*EXERCISE*. In the data below, how many lines contain the string "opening"? Give only the number.

*SUPPLIED DATA*.
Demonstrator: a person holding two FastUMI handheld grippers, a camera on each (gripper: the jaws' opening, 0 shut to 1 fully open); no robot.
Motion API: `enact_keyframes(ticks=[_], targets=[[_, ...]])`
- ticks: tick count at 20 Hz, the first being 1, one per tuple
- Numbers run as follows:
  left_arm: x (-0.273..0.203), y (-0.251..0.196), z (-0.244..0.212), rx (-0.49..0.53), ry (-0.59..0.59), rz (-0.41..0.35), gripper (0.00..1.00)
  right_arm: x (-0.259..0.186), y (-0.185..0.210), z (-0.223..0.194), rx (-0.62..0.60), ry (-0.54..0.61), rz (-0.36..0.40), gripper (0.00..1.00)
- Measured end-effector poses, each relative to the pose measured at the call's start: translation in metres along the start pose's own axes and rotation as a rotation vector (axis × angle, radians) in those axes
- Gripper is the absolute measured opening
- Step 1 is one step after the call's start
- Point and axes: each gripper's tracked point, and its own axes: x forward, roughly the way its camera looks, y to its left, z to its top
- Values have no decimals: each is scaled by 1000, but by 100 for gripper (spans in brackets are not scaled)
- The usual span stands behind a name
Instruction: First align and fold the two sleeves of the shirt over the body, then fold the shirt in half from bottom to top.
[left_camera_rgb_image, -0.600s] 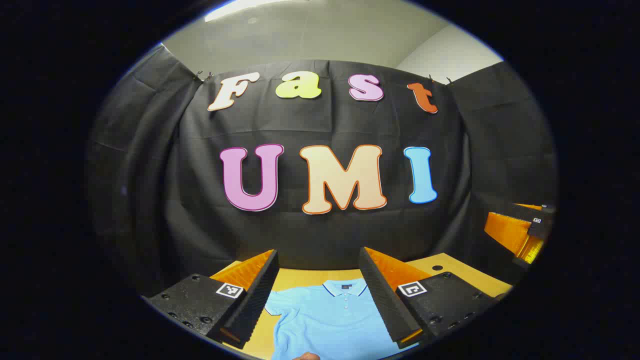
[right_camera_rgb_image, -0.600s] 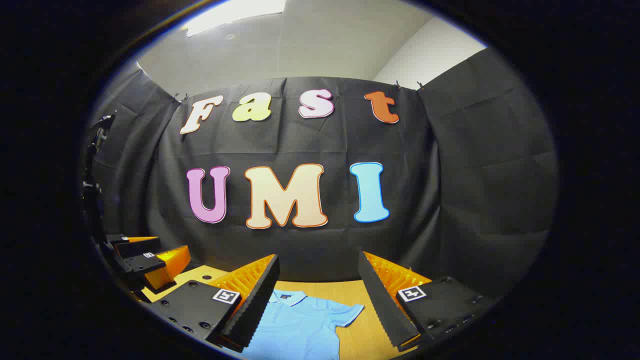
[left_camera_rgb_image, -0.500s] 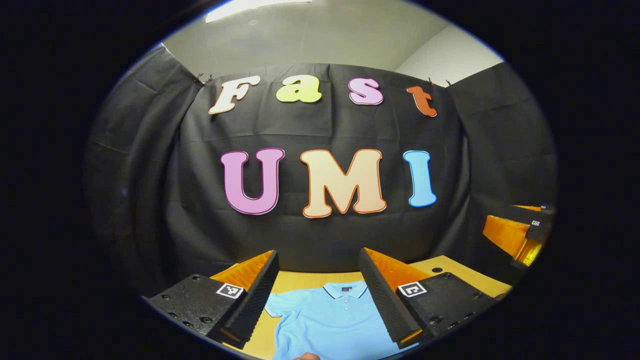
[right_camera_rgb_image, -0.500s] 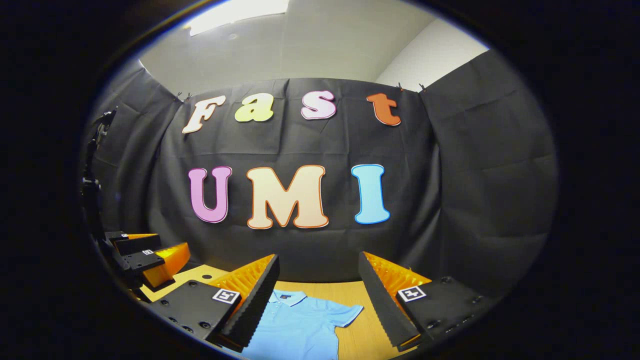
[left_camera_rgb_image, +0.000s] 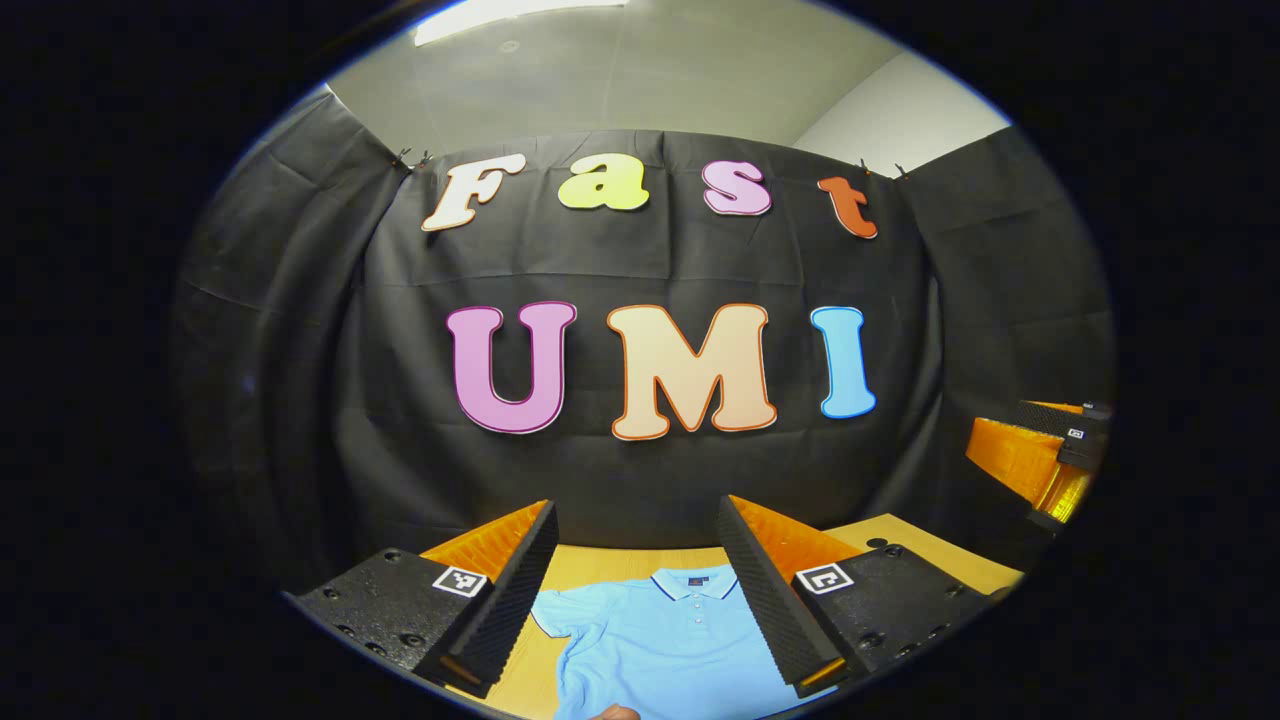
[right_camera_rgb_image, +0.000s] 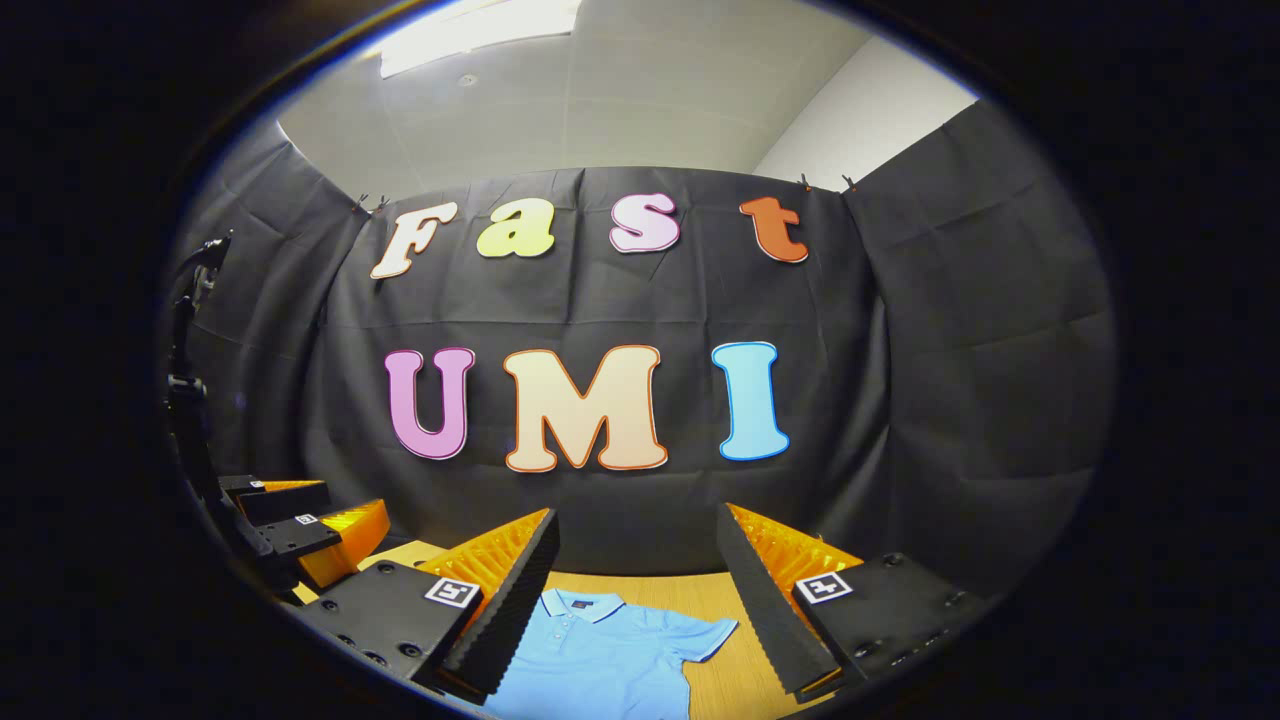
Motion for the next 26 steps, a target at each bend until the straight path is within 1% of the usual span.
enact_keyframes(ticks=[7, 8, 9, 12, 14, 15, 16, 18, 20, 24, 26], targets=[[1, 6, -7, 2, 27, 2, 96, 2, 7, -13, -3, 20, 4, 98], [2, 7, -7, 5, 27, 2, 97, 3, 7, -14, -3, 22, 1, 98], [3, 9, -7, 6, 25, 2, 96, 4, 8, -16, -2, 24, -1, 98], [7, 15, -8, 6, 20, 6, 96, 14, 8, -29, -7, 48, -3, 98], [11, 21, -8, 2, 17, 13, 96, 26, 7, -41, -16, 64, -2, 98], [13, 23, -7, -5, 13, 13, 96, 34, 5, -44, -18, 66, -4, 100], [15, 25, -7, -11, 9, 13, 97, 43, 3, -50, -21, 76, -2, 98], [19, 33, -10, -14, 12, 24, 97, 64, -3, -71, -44, 109, -12, 98], [24, 41, -13, -10, 21, 36, 96, 85, -17, -90, -81, 138, -44, 99], [31, 57, -16, 17, 39, 51, 96, 119, -39, -120, -101, 156, -101, 99], [36, 64, -14, 29, 35, 59, 96, 139, -47, -146, -117, 194, -121, 99]])
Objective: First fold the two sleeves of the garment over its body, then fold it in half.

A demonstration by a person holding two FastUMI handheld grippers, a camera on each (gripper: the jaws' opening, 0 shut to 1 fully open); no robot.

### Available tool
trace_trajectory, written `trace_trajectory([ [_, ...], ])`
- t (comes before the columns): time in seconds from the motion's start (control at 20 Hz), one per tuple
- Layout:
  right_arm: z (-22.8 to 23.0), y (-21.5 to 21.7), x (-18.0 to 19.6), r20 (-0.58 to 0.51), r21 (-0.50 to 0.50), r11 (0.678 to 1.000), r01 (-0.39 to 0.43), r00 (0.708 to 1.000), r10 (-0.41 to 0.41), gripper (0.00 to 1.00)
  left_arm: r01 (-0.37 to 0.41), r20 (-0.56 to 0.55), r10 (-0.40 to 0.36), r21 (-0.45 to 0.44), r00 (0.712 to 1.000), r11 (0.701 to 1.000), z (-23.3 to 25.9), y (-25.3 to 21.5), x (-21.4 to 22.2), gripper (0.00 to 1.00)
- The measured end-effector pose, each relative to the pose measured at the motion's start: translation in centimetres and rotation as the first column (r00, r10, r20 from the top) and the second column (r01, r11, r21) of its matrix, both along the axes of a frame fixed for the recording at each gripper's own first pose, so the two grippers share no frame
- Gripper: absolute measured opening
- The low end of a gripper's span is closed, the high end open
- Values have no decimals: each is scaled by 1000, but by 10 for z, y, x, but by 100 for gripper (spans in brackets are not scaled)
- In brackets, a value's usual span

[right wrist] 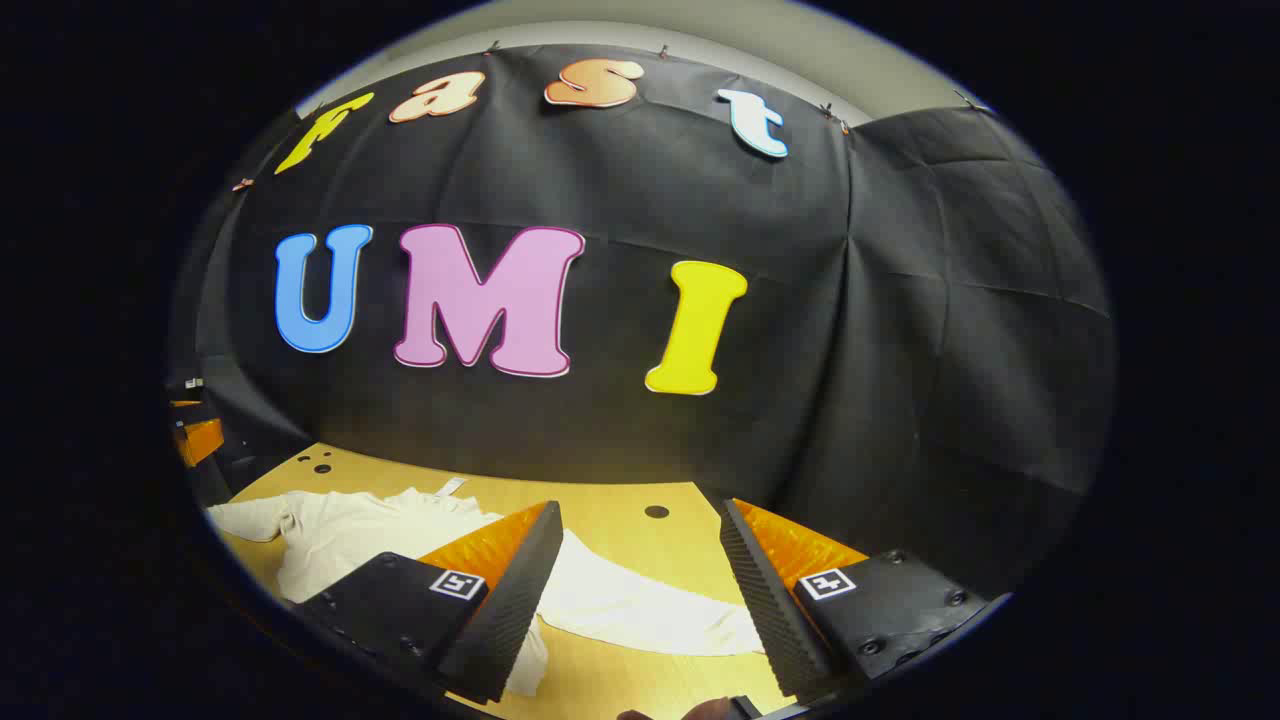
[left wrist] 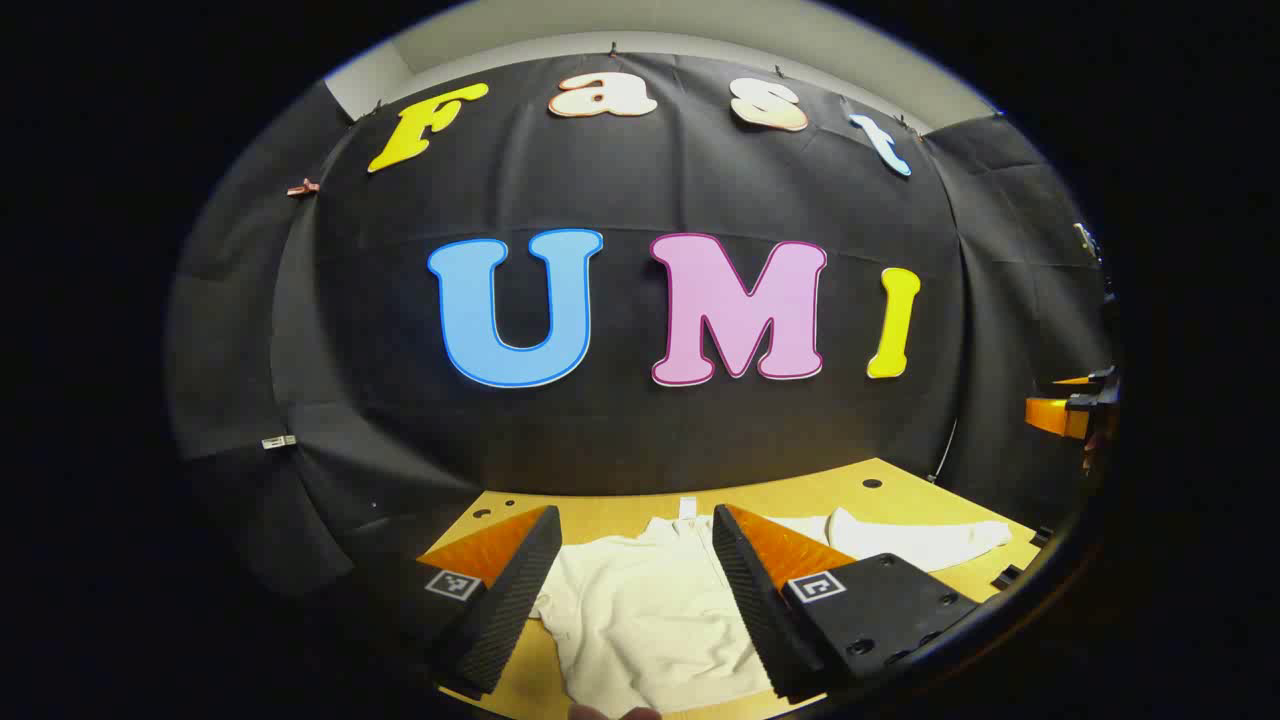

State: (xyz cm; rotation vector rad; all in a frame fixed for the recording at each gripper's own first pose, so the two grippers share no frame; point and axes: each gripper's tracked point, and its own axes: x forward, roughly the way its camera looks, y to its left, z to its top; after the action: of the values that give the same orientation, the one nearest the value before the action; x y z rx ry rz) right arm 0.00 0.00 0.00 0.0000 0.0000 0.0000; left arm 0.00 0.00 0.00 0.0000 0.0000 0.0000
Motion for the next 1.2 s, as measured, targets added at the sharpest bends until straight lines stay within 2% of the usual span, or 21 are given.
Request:
trace_trajectory([
  [0.55,-58,-68,22,-138,8,999,53,989,-52,98,13,-81,-12,13,997,1000,-18,-42,13,95],
  [0.75,-93,-91,30,-226,19,997,71,972,-65,98,16,-103,-14,13,995,1000,-24,-56,17,96],
  [0.9,-130,-107,38,-325,54,995,86,944,-64,98,7,-115,-5,21,993,1000,-26,-63,20,95],
  [1.2,-212,-134,57,-526,138,982,131,849,-40,98,-22,-142,27,37,990,999,-32,-79,23,95],
])
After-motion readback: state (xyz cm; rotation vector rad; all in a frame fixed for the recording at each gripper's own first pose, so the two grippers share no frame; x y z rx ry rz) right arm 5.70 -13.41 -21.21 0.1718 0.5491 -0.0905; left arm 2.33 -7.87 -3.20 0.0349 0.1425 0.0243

*OUTPUT FOR THIS EXERCISE*. 4